(What you are asked to do) Write out, exactly and in full, the records given below, but not their pictures.

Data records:
◆ ◆ ◆ ◆ ◆

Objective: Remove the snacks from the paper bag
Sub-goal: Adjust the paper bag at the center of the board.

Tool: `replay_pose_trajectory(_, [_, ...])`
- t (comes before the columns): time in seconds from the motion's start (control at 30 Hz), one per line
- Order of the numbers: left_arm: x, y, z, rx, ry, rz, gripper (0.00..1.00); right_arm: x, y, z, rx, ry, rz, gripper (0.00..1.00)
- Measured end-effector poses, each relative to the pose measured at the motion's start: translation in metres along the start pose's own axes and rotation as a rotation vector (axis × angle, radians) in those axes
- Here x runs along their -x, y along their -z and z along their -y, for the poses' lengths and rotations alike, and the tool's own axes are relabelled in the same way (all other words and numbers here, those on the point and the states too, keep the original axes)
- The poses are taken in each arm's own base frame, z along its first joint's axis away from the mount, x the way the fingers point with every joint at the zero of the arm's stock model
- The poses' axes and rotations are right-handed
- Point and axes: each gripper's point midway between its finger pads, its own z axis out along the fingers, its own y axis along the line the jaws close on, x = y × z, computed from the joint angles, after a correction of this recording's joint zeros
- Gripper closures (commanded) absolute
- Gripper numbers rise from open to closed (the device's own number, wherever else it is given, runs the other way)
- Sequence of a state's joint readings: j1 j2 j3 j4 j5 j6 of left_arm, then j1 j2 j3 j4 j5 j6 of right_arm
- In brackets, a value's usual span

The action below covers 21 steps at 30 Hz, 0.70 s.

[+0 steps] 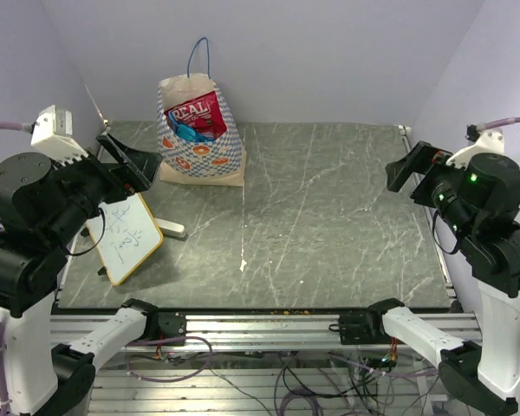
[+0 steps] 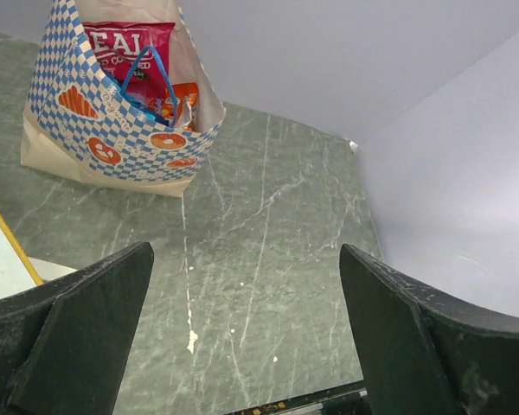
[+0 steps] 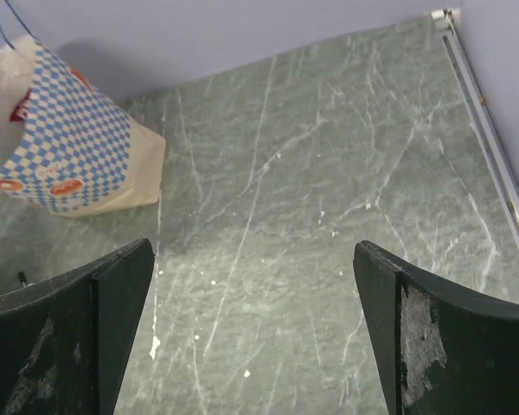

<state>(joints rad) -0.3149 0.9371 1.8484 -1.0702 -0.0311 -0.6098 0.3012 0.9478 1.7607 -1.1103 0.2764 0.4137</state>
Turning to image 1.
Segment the blue Slendy fruit snack bag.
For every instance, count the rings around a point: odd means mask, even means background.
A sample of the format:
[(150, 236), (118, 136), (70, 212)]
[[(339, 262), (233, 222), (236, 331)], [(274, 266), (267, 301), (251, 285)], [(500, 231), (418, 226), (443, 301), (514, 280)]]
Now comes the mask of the blue Slendy fruit snack bag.
[(191, 127), (184, 124), (174, 123), (172, 126), (172, 130), (174, 133), (180, 137), (182, 140), (193, 143), (206, 143), (213, 142), (215, 139), (213, 137), (206, 136), (192, 129)]

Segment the red REAL chips bag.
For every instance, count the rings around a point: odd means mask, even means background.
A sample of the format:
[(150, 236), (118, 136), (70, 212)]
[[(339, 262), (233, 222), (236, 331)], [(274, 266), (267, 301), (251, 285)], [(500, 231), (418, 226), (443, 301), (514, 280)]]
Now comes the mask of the red REAL chips bag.
[(227, 130), (218, 97), (214, 91), (167, 109), (165, 116), (171, 129), (174, 123), (184, 124), (215, 140)]

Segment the blue checkered paper bag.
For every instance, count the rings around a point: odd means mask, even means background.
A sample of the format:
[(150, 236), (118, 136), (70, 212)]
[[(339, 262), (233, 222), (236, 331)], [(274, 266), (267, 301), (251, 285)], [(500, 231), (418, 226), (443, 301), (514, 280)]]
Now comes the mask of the blue checkered paper bag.
[[(191, 61), (187, 62), (182, 75), (165, 78), (158, 84), (157, 136), (162, 156), (159, 179), (181, 185), (242, 187), (245, 146), (233, 114), (217, 83), (211, 78), (211, 59), (206, 59), (204, 73), (193, 73), (191, 64)], [(211, 91), (218, 97), (226, 132), (213, 142), (182, 140), (168, 125), (165, 111)]]

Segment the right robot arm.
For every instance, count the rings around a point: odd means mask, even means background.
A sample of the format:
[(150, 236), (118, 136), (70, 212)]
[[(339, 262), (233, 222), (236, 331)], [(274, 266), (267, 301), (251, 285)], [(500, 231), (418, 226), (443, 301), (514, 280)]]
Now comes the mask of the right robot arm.
[(520, 406), (520, 167), (500, 150), (468, 146), (449, 153), (419, 142), (387, 165), (387, 189), (399, 191), (415, 173), (421, 180), (413, 202), (449, 227), (453, 252), (471, 267), (484, 316), (481, 342), (447, 334), (395, 298), (370, 305), (362, 318), (343, 317), (332, 329), (349, 344), (401, 341), (437, 369), (453, 398), (487, 415), (514, 415)]

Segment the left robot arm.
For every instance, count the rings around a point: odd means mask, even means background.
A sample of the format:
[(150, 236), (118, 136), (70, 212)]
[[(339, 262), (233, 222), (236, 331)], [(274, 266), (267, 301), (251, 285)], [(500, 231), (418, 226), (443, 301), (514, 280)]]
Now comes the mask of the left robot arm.
[(103, 204), (147, 191), (162, 160), (108, 133), (98, 141), (111, 162), (29, 152), (0, 163), (0, 415), (64, 415), (123, 347), (159, 336), (159, 308), (131, 299), (88, 336), (50, 340), (57, 277), (72, 256), (68, 244), (103, 215)]

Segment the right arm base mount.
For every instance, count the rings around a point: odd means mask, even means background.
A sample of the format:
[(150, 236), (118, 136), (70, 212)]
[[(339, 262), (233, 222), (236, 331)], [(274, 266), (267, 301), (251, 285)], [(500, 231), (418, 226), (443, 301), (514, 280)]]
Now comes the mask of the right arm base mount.
[(340, 315), (337, 323), (330, 324), (328, 330), (338, 334), (344, 346), (388, 344), (391, 341), (389, 336), (373, 332), (363, 314)]

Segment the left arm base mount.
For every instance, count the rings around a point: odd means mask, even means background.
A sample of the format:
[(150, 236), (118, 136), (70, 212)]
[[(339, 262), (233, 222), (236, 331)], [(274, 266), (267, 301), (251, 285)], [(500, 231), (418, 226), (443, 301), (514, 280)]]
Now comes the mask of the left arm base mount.
[(186, 335), (187, 320), (184, 315), (179, 312), (159, 312), (155, 319), (156, 327), (152, 330), (150, 339), (152, 341), (178, 338), (177, 341), (171, 341), (169, 346), (183, 346)]

◆ ◆ ◆ ◆ ◆

(Answer to this problem)
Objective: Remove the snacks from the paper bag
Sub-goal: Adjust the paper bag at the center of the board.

Tool: `replay_pose_trajectory(_, [_, ...])`
- t (comes before the columns): time in seconds from the motion's start (control at 30 Hz), one per line
- Order of the numbers: left_arm: x, y, z, rx, ry, rz, gripper (0.00..1.00); right_arm: x, y, z, rx, ry, rz, gripper (0.00..1.00)
- Measured end-effector poses, each relative to the pose measured at the motion's start: translation in metres along the start pose's own axes and rotation as a rotation vector (axis × angle, radians) in those axes
- Here x runs along their -x, y along their -z and z along their -y, for the poses' lengths and rotations alike, and the tool's own axes are relabelled in the same way (all other words and numbers here, those on the point and the states too, keep the original axes)
- The poses are taken in each arm's own base frame, z along its first joint's axis away from the mount, x the way the fingers point with every joint at the zero of the arm's stock model
- The poses' axes and rotations are right-handed
- Point and axes: each gripper's point midway between its finger pads, its own z axis out along the fingers, its own y axis along the line the jaws close on, x = y × z, computed from the joint angles, after a correction of this recording's joint zeros
- Gripper closures (commanded) absolute
- Gripper numbers rise from open to closed (the device's own number, wherever else it is given, runs the other way)
- Sequence of a state's joint readings: j1 j2 j3 j4 j5 j6 of left_arm, then j1 j2 j3 j4 j5 j6 of right_arm
- In brackets, a value's usual span

The action below covers 21 steps at 30 Hz, 0.70 s.

[+0 steps] 
[+0 steps] 
[+0 steps] 

<state>(joints rad) -0.3149 0.9371 1.8484 -1.0702 -0.0311 -0.6098 0.3012 0.9478 1.7607 -1.1103 0.2764 0.4137</state>
Turning to image 1.
Segment the blue Slendy fruit snack bag.
For every instance, count the rings around a point: odd means mask, even means background.
A sample of the format:
[(150, 236), (118, 136), (70, 212)]
[[(339, 262), (233, 222), (236, 331)], [(274, 266), (267, 301), (251, 285)], [(500, 231), (418, 226), (443, 301), (514, 280)]]
Now comes the mask of the blue Slendy fruit snack bag.
[(191, 127), (184, 124), (174, 123), (172, 126), (172, 130), (174, 133), (180, 137), (182, 140), (193, 143), (206, 143), (213, 142), (215, 139), (213, 137), (206, 136), (192, 129)]

Segment the red REAL chips bag.
For every instance, count the rings around a point: odd means mask, even means background.
A sample of the format:
[(150, 236), (118, 136), (70, 212)]
[[(339, 262), (233, 222), (236, 331)], [(274, 266), (267, 301), (251, 285)], [(500, 231), (418, 226), (443, 301), (514, 280)]]
Now comes the mask of the red REAL chips bag.
[(227, 130), (218, 97), (214, 91), (167, 109), (165, 116), (171, 129), (174, 123), (184, 124), (215, 140)]

Segment the blue checkered paper bag.
For every instance, count the rings around a point: odd means mask, even means background.
A sample of the format:
[(150, 236), (118, 136), (70, 212)]
[[(339, 262), (233, 222), (236, 331)], [(274, 266), (267, 301), (251, 285)], [(500, 231), (418, 226), (443, 301), (514, 280)]]
Now comes the mask of the blue checkered paper bag.
[[(191, 61), (187, 62), (182, 75), (165, 78), (158, 84), (157, 136), (162, 156), (159, 179), (181, 185), (242, 187), (245, 146), (233, 114), (217, 83), (211, 78), (211, 59), (206, 59), (204, 73), (193, 73), (191, 64)], [(211, 91), (218, 97), (226, 132), (213, 142), (182, 140), (168, 125), (165, 111)]]

Segment the right robot arm.
For every instance, count the rings around a point: odd means mask, even means background.
A sample of the format:
[(150, 236), (118, 136), (70, 212)]
[[(339, 262), (233, 222), (236, 331)], [(274, 266), (267, 301), (251, 285)], [(500, 231), (418, 226), (443, 301), (514, 280)]]
Now comes the mask of the right robot arm.
[(520, 406), (520, 167), (500, 150), (468, 146), (449, 153), (419, 142), (387, 165), (387, 189), (399, 191), (415, 173), (421, 180), (413, 202), (449, 227), (453, 252), (471, 267), (484, 316), (481, 342), (447, 334), (395, 298), (370, 305), (362, 318), (343, 317), (332, 329), (349, 344), (401, 341), (437, 369), (453, 398), (487, 415), (514, 415)]

Segment the left robot arm.
For every instance, count the rings around a point: odd means mask, even means background.
A sample of the format:
[(150, 236), (118, 136), (70, 212)]
[[(339, 262), (233, 222), (236, 331)], [(274, 266), (267, 301), (251, 285)], [(500, 231), (418, 226), (443, 301), (514, 280)]]
Now comes the mask of the left robot arm.
[(103, 204), (147, 191), (162, 160), (108, 133), (98, 141), (111, 162), (29, 152), (0, 163), (0, 415), (64, 415), (123, 347), (159, 336), (159, 308), (131, 299), (88, 336), (50, 340), (57, 277), (72, 256), (68, 244), (103, 215)]

Segment the right arm base mount.
For every instance, count the rings around a point: odd means mask, even means background.
A sample of the format:
[(150, 236), (118, 136), (70, 212)]
[[(339, 262), (233, 222), (236, 331)], [(274, 266), (267, 301), (251, 285)], [(500, 231), (418, 226), (443, 301), (514, 280)]]
Now comes the mask of the right arm base mount.
[(340, 315), (337, 323), (330, 324), (328, 330), (338, 334), (344, 346), (388, 344), (391, 341), (389, 336), (373, 332), (363, 314)]

Segment the left arm base mount.
For every instance, count the rings around a point: odd means mask, even means background.
A sample of the format:
[(150, 236), (118, 136), (70, 212)]
[[(339, 262), (233, 222), (236, 331)], [(274, 266), (267, 301), (251, 285)], [(500, 231), (418, 226), (443, 301), (514, 280)]]
Now comes the mask of the left arm base mount.
[(186, 335), (187, 320), (184, 315), (179, 312), (159, 312), (155, 319), (156, 327), (152, 330), (150, 339), (152, 341), (178, 338), (177, 341), (171, 341), (169, 346), (183, 346)]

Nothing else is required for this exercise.